The whole listing, pictures aside, should be reproduced exactly.

═════ DATASET SECTION

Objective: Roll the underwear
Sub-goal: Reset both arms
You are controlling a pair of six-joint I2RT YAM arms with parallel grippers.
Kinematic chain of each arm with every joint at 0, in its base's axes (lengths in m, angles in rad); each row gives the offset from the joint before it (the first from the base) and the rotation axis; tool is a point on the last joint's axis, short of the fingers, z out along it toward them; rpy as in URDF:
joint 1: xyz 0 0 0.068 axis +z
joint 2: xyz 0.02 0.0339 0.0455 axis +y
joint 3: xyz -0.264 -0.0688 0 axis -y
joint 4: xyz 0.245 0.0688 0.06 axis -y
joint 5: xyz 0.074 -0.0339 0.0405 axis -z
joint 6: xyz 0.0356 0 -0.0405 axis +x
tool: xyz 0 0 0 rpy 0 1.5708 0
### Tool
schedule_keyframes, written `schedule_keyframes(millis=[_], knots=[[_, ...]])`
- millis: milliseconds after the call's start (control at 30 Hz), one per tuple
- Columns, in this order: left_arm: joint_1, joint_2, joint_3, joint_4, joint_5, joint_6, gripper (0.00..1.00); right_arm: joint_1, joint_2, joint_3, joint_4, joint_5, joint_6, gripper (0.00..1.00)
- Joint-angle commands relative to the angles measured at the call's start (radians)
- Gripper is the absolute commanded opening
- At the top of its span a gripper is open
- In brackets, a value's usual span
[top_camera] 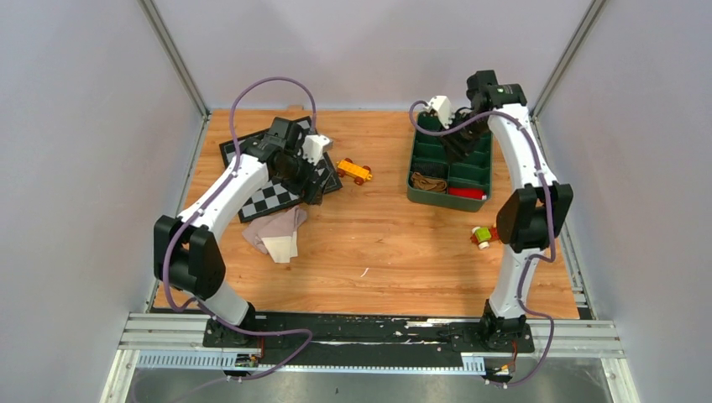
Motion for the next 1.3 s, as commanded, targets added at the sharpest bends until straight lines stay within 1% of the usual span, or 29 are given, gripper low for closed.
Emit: schedule_keyframes(millis=[0,33,100,133,167,267,333,367,400,467,500,533,567,600,633,667,700,733,767,833,867,1000,1033,1100,1167,1267], knots=[[0.030,0.025,-0.008,0.054,-0.220,-0.213,1.00,-0.003,-0.114,-0.024,-0.020,-0.039,0.026,0.40],[0.042,0.034,-0.016,0.043,-0.251,-0.232,1.00,-0.003,-0.136,-0.020,-0.013,-0.044,0.027,0.40],[0.073,0.031,-0.072,0.051,-0.250,-0.270,1.00,-0.012,-0.191,-0.030,0.030,-0.067,0.040,0.43],[0.085,0.015,-0.118,0.069,-0.228,-0.273,1.00,-0.021,-0.225,-0.046,0.069,-0.087,0.057,0.46],[0.094,0.006,-0.152,0.072,-0.180,-0.265,0.99,-0.029,-0.260,-0.065,0.110,-0.112,0.081,0.47],[0.104,-0.054,-0.198,0.097,-0.004,-0.220,0.86,-0.048,-0.363,-0.141,0.265,-0.135,0.196,0.51],[0.104,-0.104,-0.199,0.129,0.091,-0.210,0.84,-0.064,-0.414,-0.198,0.335,-0.138,0.333,0.59],[0.104,-0.113,-0.184,0.122,0.107,-0.204,0.84,-0.068,-0.437,-0.248,0.355,-0.154,0.382,0.63],[0.104,-0.113,-0.159,0.100,0.104,-0.162,0.84,-0.070,-0.463,-0.299,0.372,-0.189,0.421,0.66],[0.104,-0.107,-0.141,0.052,0.044,-0.048,0.84,-0.071,-0.507,-0.422,0.391,-0.272,0.467,0.72],[0.104,-0.108,-0.141,0.029,-0.005,0.015,0.84,-0.073,-0.526,-0.485,0.421,-0.274,0.540,0.83],[0.104,-0.111,-0.146,0.011,-0.071,0.063,0.85,-0.078,-0.541,-0.553,0.459,-0.244,0.649,0.96],[0.104,-0.118,-0.154,-0.007,-0.099,0.099,0.85,-0.097,-0.538,-0.602,0.461,-0.256,0.740,1.00],[0.104,-0.130,-0.164,-0.025,-0.111,0.131,0.85,-0.136,-0.523,-0.634,0.441,-0.359,0.757,1.00],[0.104,-0.150,-0.177,-0.033,-0.121,0.142,0.85,-0.170,-0.522,-0.677,0.442,-0.478,0.762,0.99],[0.104,-0.172,-0.198,-0.034,-0.124,0.147,0.85,-0.193,-0.534,-0.719,0.464,-0.557,0.772,0.99],[0.104,-0.193,-0.220,-0.034,-0.122,0.149,0.85,-0.203,-0.548,-0.747,0.483,-0.600,0.769,0.98],[0.104,-0.215,-0.242,-0.035,-0.118,0.155,0.84,-0.207,-0.561,-0.768,0.489,-0.607,0.746,0.97],[0.104,-0.221,-0.261,-0.038,-0.119,0.159,0.84,-0.204,-0.564,-0.774,0.475,-0.607,0.702,0.94],[0.104,-0.215,-0.286,-0.045,-0.133,0.171,0.82,-0.198,-0.563,-0.779,0.455,-0.544,0.644,0.89],[0.104,-0.207,-0.296,-0.044,-0.146,0.182,0.82,-0.196,-0.561,-0.783,0.442,-0.511,0.619,0.84],[0.104,-0.173,-0.331,0.003,-0.203,0.209,0.81,-0.174,-0.557,-0.812,0.375,-0.434,0.372,0.63],[0.104,-0.164,-0.334,0.018,-0.207,0.208,0.81,-0.167,-0.556,-0.817,0.364,-0.420,0.322,0.59],[0.104,-0.142,-0.336,0.053,-0.211,0.197,0.81,-0.141,-0.550,-0.822,0.365,-0.396,0.279,0.55],[0.104,-0.112,-0.333,0.097,-0.200,0.174,0.81,-0.120,-0.541,-0.819,0.387,-0.388,0.283,0.55],[0.104,-0.044,-0.299,0.145,-0.187,0.123,0.81,-0.046,-0.528,-0.804,0.405,-0.388,0.298,0.55]])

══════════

• _ANSWER TO THIS PROBLEM_
Objective: Roll the underwear
Sub-goal: Reset both arms
You are controlling a pair of six-joint I2RT YAM arms with parallel grippers.
Kinematic chain of each arm with every joint at 0, in its base's axes (lengths in m, angles in rad); each row gives the offset from the joint before it (the first from the base) and the rotation axis; tool is a point on the last joint's axis, short of the fingers, z out along it toward them; rpy as in URDF:
joint 1: xyz 0 0 0.068 axis +z
joint 2: xyz 0.02 0.0339 0.0455 axis +y
joint 3: xyz -0.264 -0.0688 0 axis -y
joint 4: xyz 0.245 0.0688 0.06 axis -y
joint 5: xyz 0.074 -0.0339 0.0405 axis -z
joint 6: xyz 0.0356 0 -0.0405 axis +x
tool: xyz 0 0 0 rpy 0 1.5708 0
### Tool
schedule_keyframes, written `schedule_keyframes(millis=[_], knots=[[_, ...]])`
- millis: milliseconds after the call's start (control at 30 Hz), one per tuple
- Columns, in this order: left_arm: joint_1, joint_2, joint_3, joint_4, joint_5, joint_6, gripper (0.00..1.00); right_arm: joint_1, joint_2, joint_3, joint_4, joint_5, joint_6, gripper (0.00..1.00)
- Joint-angle commands relative to the angles measured at the call's start (radians)
- Gripper is the absolute commanded opening
- At the top of its span a gripper is open
- In brackets, a value's usual span
[top_camera] 
Motion for the next 1.3 s, as commanded, targets added at the sharpest bends until straight lines stay within 1% of the usual span, or 29 are given, gripper low for closed.
Emit: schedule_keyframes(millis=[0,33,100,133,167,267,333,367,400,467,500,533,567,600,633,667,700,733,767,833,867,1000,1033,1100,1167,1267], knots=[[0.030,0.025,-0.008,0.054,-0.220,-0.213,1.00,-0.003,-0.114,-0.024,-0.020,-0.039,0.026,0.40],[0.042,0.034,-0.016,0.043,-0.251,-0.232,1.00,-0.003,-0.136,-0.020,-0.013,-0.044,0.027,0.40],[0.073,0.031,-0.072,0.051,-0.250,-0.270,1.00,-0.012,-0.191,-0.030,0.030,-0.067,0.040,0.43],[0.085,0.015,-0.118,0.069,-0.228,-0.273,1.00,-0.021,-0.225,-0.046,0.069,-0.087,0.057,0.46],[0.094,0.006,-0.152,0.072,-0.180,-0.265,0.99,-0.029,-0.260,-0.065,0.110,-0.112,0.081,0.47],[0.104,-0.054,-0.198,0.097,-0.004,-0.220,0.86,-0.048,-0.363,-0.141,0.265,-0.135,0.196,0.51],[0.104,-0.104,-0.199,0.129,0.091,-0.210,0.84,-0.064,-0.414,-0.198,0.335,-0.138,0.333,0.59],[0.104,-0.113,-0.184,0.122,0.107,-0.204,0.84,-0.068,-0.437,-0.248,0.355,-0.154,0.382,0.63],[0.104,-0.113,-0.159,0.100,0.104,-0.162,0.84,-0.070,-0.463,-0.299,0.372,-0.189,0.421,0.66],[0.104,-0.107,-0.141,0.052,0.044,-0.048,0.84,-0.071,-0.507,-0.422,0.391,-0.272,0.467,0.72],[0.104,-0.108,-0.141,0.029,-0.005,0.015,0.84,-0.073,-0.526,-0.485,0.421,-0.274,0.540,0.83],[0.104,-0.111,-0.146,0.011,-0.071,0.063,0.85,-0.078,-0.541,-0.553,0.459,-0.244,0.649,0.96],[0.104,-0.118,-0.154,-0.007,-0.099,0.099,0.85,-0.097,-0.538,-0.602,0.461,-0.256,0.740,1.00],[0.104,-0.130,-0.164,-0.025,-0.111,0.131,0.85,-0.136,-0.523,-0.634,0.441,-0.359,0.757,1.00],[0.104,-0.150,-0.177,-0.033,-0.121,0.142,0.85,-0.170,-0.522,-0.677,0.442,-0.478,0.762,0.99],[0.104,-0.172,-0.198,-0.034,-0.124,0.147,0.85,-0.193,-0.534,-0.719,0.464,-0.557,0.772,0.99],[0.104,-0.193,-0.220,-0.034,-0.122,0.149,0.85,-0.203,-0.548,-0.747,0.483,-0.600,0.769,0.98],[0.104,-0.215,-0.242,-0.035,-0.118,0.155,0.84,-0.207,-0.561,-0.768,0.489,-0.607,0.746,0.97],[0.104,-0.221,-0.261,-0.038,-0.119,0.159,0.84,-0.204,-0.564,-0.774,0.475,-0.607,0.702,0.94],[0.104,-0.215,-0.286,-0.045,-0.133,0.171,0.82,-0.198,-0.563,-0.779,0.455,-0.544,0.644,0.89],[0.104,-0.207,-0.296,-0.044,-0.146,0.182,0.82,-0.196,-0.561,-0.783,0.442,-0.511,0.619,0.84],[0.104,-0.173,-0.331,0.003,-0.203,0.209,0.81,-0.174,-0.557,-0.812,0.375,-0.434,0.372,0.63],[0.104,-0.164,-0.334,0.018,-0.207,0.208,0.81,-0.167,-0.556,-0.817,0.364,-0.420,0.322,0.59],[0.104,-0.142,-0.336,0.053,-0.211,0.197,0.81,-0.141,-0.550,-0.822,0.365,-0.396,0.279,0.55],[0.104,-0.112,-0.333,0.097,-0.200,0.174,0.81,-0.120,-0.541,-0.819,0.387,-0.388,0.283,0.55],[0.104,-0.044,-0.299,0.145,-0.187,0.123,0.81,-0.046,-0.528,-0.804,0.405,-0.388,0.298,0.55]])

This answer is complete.